The SAS troops came in three boats and used equipment to clamber up the side of the Tampa. Australian military doctors who accompanied them reported that no one required urgent evacuation. But a company spokesman, Hans Christian Bangsmoen, accused the medics of conducting a cursory examination. "They took a very quick and superficial ... overview and came to a different conclusion to us," he told Norwegian public radio.

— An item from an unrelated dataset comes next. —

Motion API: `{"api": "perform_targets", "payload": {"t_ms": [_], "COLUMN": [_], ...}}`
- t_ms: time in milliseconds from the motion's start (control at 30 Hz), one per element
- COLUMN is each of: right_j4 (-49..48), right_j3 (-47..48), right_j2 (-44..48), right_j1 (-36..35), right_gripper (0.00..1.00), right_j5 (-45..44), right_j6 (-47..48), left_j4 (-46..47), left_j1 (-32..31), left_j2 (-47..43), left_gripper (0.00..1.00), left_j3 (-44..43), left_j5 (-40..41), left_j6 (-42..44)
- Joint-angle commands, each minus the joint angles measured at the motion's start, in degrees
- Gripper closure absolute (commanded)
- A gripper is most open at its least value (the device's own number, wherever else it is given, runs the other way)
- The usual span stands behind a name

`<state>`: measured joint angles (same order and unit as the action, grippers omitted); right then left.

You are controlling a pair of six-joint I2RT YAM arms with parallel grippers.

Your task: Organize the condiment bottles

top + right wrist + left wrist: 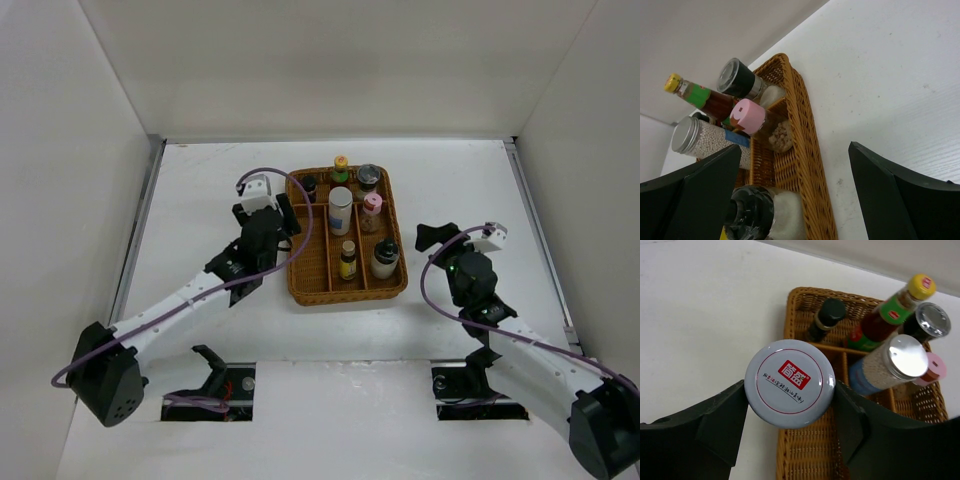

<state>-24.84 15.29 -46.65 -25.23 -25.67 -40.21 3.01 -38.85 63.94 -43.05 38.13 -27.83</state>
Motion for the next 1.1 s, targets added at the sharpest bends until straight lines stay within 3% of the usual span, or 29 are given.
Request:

The next move in the stand-off was not clear on Wednesday. Wallenius Wilhelmsen said the crew was still in control of the ship and Mr Rinnan was refusing to move from his location five miles off Christmas Island. The company warned that it would take legal action against the Australian government if troops forced the ship to return to international waters.

Australia's hardline stance is aimed at stemming a tide of mainly Middle Eastern asylum-seekers who have arrived by sea via Indonesia in recent years. But its decision to turn away the Tampa has horrified refugee advocacy groups and prompted fears that seafarers will be discouraged from going to the aid of ships in distress.

Mr Stoltenberg, who held a terse telephone conversation with Mr Howard, said it was "the law of the sea ... that the nearest port should offer emergency humanitarian assistance" to people rescued on the high seas.

The actions of Mr Howard's conservative coalition government have won widespread support at home, where there is little sympathy for so-called "boat people", regarded by many Australians as queue-jumpers and economic migrants. More than 70 per cent of callers to talkback radio have backed the decision to turn away the Tampa.

Some commentators are even describing Christmas Island as Mr Howard's Falklands, referring to Margaret Thatcher's resounding election victory after she sent British troops to regain control of the islands in 1982. Mr Howard, who had been performing poorly in opinion polls, must call a general election before the end of the year.

He told parliament on Wednesday that the Tampa had entered Australian waters "in contravention of clear advice from the Australian government to the Norwegian government".

More than 1,500 asylum-seekers, mainly from Afghanistan, Iran and Iraq, have landed on Christmas Island in the past fortnight and been flown to the mainland.

Indonesia has refused to offer a temporary home to the Tampa's occupants, some of whom have threatened to throw themselves overboard if the ship sails from Australia.

Although Australia absorbed waves of post-war immigrants from Europe and Asia, it now has one of the world's harshest refugee policies, resettling just 10,000 refugees each year under UNHCR programmes.